EXERCISE
If a line in the data below holds the word "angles", copy it.

DATA SHOWN
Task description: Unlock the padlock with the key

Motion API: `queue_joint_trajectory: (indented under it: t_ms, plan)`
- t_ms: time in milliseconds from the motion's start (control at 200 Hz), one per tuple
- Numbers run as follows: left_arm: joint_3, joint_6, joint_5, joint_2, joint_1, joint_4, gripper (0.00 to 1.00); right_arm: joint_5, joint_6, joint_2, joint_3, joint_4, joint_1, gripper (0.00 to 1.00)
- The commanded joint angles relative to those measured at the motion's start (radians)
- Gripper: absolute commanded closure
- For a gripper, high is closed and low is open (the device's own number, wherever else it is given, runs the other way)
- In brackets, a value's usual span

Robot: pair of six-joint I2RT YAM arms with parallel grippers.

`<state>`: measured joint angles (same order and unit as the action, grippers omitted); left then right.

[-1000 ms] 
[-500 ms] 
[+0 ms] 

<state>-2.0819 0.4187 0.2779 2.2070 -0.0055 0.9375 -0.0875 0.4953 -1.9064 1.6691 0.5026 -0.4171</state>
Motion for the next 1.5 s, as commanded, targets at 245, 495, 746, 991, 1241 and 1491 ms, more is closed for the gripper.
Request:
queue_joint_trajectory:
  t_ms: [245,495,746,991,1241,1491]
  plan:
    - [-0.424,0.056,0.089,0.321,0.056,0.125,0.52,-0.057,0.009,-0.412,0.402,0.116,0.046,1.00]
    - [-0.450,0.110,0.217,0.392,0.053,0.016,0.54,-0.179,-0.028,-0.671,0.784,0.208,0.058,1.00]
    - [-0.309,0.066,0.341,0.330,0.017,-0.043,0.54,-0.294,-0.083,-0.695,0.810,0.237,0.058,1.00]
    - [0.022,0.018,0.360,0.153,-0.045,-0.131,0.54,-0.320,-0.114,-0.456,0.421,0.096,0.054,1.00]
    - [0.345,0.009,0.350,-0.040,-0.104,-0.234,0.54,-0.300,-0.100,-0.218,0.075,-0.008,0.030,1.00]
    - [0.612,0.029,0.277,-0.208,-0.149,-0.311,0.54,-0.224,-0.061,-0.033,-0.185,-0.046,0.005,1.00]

REPLY
- The commanded joint angles relative to those measured at the motion's start (radians)
`<state>`: measured joint angles (same order and unit as the action, grippers omitted); left then right.

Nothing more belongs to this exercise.